§ Exercise instructions: Each entry should be duplicated exactly, with no line missing.

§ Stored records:
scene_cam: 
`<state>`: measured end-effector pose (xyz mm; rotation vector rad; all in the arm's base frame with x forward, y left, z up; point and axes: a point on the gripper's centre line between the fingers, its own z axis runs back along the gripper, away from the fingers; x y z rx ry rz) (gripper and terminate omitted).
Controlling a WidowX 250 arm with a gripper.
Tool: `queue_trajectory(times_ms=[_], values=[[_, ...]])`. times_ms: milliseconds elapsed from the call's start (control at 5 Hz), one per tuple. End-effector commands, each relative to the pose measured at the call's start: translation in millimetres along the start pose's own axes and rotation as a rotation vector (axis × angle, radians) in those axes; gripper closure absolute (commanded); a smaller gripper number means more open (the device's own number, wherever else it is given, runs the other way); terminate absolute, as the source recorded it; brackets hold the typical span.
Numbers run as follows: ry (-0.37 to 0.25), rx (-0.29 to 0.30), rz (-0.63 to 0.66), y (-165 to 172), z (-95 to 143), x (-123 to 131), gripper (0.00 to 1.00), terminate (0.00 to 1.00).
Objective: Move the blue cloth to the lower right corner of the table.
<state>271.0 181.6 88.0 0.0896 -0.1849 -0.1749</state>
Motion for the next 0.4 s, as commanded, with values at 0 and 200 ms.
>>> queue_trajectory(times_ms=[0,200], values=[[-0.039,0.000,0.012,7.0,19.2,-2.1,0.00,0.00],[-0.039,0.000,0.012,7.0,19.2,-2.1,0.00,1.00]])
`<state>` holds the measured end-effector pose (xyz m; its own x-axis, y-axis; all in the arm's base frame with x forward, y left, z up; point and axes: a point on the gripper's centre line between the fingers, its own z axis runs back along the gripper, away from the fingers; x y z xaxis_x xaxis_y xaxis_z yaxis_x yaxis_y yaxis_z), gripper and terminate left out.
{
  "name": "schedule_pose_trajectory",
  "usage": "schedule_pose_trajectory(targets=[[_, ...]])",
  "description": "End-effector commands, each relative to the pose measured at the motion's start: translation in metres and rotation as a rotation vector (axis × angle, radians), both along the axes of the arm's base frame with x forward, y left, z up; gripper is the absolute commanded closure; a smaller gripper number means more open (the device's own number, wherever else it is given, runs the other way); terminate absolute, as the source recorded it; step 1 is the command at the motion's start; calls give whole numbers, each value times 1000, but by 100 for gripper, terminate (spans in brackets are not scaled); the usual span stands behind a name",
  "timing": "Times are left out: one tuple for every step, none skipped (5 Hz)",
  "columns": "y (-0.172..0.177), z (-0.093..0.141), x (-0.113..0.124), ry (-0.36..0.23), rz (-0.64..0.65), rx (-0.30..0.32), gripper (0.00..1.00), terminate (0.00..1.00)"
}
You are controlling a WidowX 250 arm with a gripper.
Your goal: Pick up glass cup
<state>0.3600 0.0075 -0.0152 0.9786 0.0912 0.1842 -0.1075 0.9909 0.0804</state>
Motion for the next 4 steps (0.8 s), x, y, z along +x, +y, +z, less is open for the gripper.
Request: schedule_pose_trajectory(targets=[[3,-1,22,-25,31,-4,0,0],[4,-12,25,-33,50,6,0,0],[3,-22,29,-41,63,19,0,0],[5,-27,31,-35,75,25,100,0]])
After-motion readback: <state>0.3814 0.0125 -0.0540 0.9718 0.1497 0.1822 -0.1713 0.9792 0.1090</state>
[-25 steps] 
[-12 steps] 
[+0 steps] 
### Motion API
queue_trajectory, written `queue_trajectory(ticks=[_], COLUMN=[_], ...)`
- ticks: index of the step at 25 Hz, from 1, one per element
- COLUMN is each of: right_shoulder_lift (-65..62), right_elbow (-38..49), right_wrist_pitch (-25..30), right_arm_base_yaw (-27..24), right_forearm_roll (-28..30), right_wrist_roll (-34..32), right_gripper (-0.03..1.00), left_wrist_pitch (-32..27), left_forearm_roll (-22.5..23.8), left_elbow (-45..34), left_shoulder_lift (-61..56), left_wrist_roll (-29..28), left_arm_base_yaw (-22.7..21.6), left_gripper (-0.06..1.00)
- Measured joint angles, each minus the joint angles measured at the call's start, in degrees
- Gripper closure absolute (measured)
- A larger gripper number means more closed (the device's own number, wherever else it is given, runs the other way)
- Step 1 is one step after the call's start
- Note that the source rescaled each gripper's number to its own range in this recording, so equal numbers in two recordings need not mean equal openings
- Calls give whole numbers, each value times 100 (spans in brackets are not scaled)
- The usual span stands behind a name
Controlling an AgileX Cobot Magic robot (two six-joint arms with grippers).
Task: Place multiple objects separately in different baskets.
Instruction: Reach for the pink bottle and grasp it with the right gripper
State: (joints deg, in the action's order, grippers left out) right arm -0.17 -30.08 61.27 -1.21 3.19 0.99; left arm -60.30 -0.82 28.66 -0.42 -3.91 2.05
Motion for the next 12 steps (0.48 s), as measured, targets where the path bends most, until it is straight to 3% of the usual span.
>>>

§ Problem solution:
scene_cam: 
`<state>`: measured end-effector pose (xyz mm; rotation vector rad; all in the arm's base frame with x forward, y left, z up; point and axes: a point on the gripper's centre line between the fingers, its own z axis runs back along the gripper, away from the fingers; x y z rx ry rz) (gripper and terminate omitted).
Controlling a WidowX 250 arm with a gripper.
Tool: `queue_trajectory(times_ms=[_], values=[[_, ...]])`. times_ms: milliseconds elapsed from the call's start (control at 5 Hz), one per tuple. End-effector commands, each relative to the pose measured at the call's start: translation in millimetres along the start pose's own axes and rotation as a rotation vector (axis × angle, radians) in those axes; gripper closure absolute (commanded); a smaller gripper number means more open (the device's own number, wherever else it is given, runs the other way); terminate absolute, as the source recorded it; brackets hold the typical span.
Numbers run as follows: ry (-0.37 to 0.25), rx (-0.29 to 0.30), rz (-0.63 to 0.66), y (-165 to 172), z (-95 to 143), x (-123 to 131), gripper (0.00 to 1.00), terminate (0.00 to 1.00).
Objective: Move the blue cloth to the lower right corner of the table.
<state>271.0 181.6 88.0 0.0896 -0.1849 -0.1749</state>
Motion for the next 0.4 s, as commanded, with values at 0 and 200 ms.
>>> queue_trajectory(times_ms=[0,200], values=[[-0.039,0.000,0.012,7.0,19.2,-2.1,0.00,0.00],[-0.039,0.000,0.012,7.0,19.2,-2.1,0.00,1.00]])
`<state>` holds the measured end-effector pose (xyz m; its own x-axis, y-axis; all in the arm's base frame with x forward, y left, z up; point and axes: a point on the gripper's centre line between the fingers, its own z axis runs back along the gripper, away from the fingers; x y z xaxis_x xaxis_y xaxis_z yaxis_x yaxis_y yaxis_z), gripper and terminate left out.
{
  "name": "schedule_pose_trajectory",
  "usage": "schedule_pose_trajectory(targets=[[_, ...]])",
  "description": "End-effector commands, each relative to the pose measured at the motion's start: translation in metres and rotation as a rotation vector (axis × angle, radians), both along the axes of the arm's base frame with x forward, y left, z up; gripper is the absolute commanded closure; a smaller gripper number means more open (the device's own number, wherever else it is given, runs the other way); terminate absolute, as the source recorded it; step 1 is the command at the motion's start; calls give whole numbers, each value times 1000, but by 100 for gripper, terminate (spans in brackets are not scaled); the usual span stands behind a name",
  "timing": "Times are left out: one tuple for every step, none skipped (5 Hz)",
  "columns": "y (-0.172..0.177), z (-0.093..0.141), x (-0.113..0.124), ry (-0.36..0.23), rz (-0.64..0.65), rx (-0.30..0.32), gripper (0.00..1.00), terminate (0.00..1.00)"
}
You are controlling a WidowX 250 arm with a gripper.
Your goal: Pick up glass cup
<state>0.3600 0.0075 -0.0152 0.9786 0.0912 0.1842 -0.1075 0.9909 0.0804</state>
Motion for the next 4 steps (0.8 s), x, y, z along +x, +y, +z, less is open for the gripper.
Request: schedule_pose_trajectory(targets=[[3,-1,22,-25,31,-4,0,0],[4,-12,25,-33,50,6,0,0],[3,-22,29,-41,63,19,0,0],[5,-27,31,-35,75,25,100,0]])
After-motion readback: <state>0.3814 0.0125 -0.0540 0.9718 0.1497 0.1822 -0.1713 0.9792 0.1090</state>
[-25 steps] 
[-12 steps] 
[+0 steps] 
### Motion API
queue_trajectory, written `queue_trajectory(ticks=[_], COLUMN=[_], ...)`
- ticks: index of the step at 25 Hz, from 1, one per element
- COLUMN is each of: right_shoulder_lift (-65..62), right_elbow (-38..49), right_wrist_pitch (-25..30), right_arm_base_yaw (-27..24), right_forearm_roll (-28..30), right_wrist_roll (-34..32), right_gripper (-0.03..1.00), left_wrist_pitch (-32..27), left_forearm_roll (-22.5..23.8), left_elbow (-45..34), left_shoulder_lift (-61..56), left_wrist_roll (-29..28), left_arm_base_yaw (-22.7..21.6), left_gripper (-0.06..1.00)
- Measured joint angles, each minus the joint angles measured at the call's start, in degrees
- Gripper closure absolute (measured)
- A larger gripper number means more closed (the device's own number, wherever else it is given, runs the other way)
- Step 1 is one step after the call's start
- Note that the source rescaled each gripper's number to its own range in this recording, so equal numbers in two recordings need not mean equal openings
- Calls give whole numbers, each value times 100 (spans in brackets are not scaled)
- The usual span stands behind a name
Controlling an AgileX Cobot Magic robot (two six-joint arms with grippers).
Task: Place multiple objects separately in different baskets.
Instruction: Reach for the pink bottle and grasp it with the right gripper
State: (joints deg, in the action's order, grippers left out) right arm -0.17 -30.08 61.27 -1.21 3.19 0.99; left arm -60.30 -0.82 28.66 -0.42 -3.91 2.05
Motion for the next 12 steps (0.48 s), as measured, targets where the path bends most, until it is straight to 3% of the usual span.
>>>

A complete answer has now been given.